CHARLOTTE, N.C. (WBTV) – Friday afternoon the North Carolina Department of Transportation (NCDOT) warned drivers to avoid Brookshire Boulevard near I-85 after nearly 300 gallons of paint fell off the back of a truck and spilled into the road causing lane closures and traffic jams.
Crews were out all day long working on cleaning up the paint. Hasco, based in Greensboro, is the company responsible for the paint that spilled. They helped with the clean-up and NCDOT is making sure it’s up to their standards.
But what about the drivers who drove through it this morning? Judy Buchanan was one of those drivers.
“I know there’s going to be many others, and I hope this story will help them,” Buchanan said.

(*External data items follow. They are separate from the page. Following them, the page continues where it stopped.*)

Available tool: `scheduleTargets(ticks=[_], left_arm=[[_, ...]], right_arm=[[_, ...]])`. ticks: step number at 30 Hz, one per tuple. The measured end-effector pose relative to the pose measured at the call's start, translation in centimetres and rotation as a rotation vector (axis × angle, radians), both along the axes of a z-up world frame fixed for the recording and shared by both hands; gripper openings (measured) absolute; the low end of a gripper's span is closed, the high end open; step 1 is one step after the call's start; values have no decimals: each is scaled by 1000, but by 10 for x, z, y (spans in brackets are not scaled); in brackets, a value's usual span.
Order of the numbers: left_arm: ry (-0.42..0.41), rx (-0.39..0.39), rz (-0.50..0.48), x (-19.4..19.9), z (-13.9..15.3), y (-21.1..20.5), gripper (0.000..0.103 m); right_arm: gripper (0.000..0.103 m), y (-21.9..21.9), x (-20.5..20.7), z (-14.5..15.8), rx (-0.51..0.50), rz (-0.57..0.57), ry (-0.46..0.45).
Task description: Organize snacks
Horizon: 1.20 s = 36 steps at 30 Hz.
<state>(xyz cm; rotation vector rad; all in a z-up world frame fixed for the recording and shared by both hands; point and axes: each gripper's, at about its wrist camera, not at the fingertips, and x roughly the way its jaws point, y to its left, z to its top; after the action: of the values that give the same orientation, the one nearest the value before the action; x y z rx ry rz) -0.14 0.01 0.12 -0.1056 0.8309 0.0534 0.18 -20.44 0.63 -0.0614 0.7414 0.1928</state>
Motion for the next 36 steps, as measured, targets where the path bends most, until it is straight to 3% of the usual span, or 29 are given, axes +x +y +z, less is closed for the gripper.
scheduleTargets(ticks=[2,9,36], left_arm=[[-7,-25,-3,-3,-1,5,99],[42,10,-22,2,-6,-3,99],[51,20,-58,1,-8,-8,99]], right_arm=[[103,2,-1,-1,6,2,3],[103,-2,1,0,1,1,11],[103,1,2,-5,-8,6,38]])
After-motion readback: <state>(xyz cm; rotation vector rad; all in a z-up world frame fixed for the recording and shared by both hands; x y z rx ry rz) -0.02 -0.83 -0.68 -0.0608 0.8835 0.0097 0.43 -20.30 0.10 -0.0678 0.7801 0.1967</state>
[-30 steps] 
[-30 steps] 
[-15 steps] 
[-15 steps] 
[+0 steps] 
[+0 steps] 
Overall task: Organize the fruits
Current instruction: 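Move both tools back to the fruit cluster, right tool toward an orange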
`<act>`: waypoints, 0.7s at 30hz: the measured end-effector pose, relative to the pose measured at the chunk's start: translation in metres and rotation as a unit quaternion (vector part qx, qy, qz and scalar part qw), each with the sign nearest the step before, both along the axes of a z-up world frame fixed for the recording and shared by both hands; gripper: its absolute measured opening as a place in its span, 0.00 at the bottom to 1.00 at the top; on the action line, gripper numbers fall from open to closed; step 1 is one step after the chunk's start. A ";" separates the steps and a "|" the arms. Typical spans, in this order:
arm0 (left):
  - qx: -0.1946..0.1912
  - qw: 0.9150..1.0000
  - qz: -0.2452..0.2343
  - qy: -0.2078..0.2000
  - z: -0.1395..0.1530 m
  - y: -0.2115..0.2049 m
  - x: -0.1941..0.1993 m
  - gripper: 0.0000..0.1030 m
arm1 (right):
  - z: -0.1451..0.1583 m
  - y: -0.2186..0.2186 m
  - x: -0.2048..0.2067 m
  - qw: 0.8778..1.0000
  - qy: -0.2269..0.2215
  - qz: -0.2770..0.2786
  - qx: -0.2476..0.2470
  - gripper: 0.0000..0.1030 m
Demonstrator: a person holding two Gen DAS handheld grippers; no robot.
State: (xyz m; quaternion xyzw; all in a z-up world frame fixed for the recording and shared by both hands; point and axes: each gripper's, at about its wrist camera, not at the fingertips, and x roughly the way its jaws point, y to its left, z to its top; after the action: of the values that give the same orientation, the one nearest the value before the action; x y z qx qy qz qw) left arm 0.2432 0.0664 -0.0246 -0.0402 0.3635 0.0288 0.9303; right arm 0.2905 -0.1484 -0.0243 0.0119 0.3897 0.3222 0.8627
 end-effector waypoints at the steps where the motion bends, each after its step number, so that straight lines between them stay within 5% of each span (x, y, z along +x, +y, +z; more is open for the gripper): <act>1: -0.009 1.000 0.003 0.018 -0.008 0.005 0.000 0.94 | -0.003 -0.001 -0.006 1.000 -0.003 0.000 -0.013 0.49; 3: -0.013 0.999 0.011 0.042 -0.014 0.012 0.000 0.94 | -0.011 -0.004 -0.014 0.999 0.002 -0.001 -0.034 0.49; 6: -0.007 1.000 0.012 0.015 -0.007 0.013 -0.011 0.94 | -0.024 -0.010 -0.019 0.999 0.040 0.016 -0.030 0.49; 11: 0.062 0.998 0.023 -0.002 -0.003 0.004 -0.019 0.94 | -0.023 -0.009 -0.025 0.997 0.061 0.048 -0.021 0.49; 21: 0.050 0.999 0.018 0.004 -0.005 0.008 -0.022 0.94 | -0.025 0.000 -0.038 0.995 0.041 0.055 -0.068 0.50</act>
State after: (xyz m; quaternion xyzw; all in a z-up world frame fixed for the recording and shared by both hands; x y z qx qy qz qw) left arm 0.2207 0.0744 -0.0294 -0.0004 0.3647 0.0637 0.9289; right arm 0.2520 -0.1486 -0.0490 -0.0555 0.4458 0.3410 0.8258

Driving through a puddle of white paint will splash like a puddle of water. But unlike water, it sticks to the road and to anything that goes through it.
“Once the light changed and I made my left, there was paint all in the road. We had nowhere to go but through the paint,” Buchanan said. “Not until I got on the interstate did I realize with the cars in front of me that were covered in paint that I was in trouble.”
Buchanan’s car is clean now after the body shop at her job worked on it. Tim Perkins, who cleaned the car, said it took two hours. There were still spots of white paint stuck on Buchanan’s tires. She said the car looked very different in the morning.
“The complete tires were white and all down the side. Even though my car is white, it was all white down the sides from the driver side back,” Buchanan said pointing to her Kia.
Brian Davies, the owner of Bodyworks Collision Repair, demonstrated what cars might have to deal with after the paint spill. He had a car door spray painted to mimic possible damage driving through paint.
“Anywhere that the tire tread slings it, it’s going fly onto the car,” Davies said.
Davies said ideally a driver would be able to tackle the problem immediately.
“The sooner the better. And if there is any way – if you can’t get it off – get your car out of the sun to try and slow the drying process down,” Davies said.
Depending on the paint, Davies said someone might need to use more than a pressure washer.
“What we are trying to show is what it might look like as well as a product or two a consumer at home could use without damaging the paint,” Davies said.
Davies grabbed a general purpose adhesive cleaner he says anyone could get.
“Just damp it on the towel, it’ll wipe off,” Davies said.
Crews needed shovels and pressure washers on Brookshire Blvd. Davies said ideally a driver who just drove through paint would pressure wash it off. But if not, get help.
“A detailer is where I would want to go first,” Davies said.
Buchanan said she was lucky that she works at a trucking company with an on-site body shop.
“Thank goodness I work at place that was able to take my car into the body shop rinse it off and get this off of my car,” Buchanan said.
Davies believes insurance would cover the damage. He recommends reaching out to the company that spilled the paint and your auto insurance company.
“Because it’s not a collision, it should be like an act of God like hail or a storm so it shouldn’t go against your rates if you turn it into your insurance,” Davies said.
NCDOT is directing drivers who were affected to contact the company that spilled the paint, Hasco. The secretary at the company said very few people have called.
According to the company’s web site, Hasco maintains airport runways and offers paint removal services.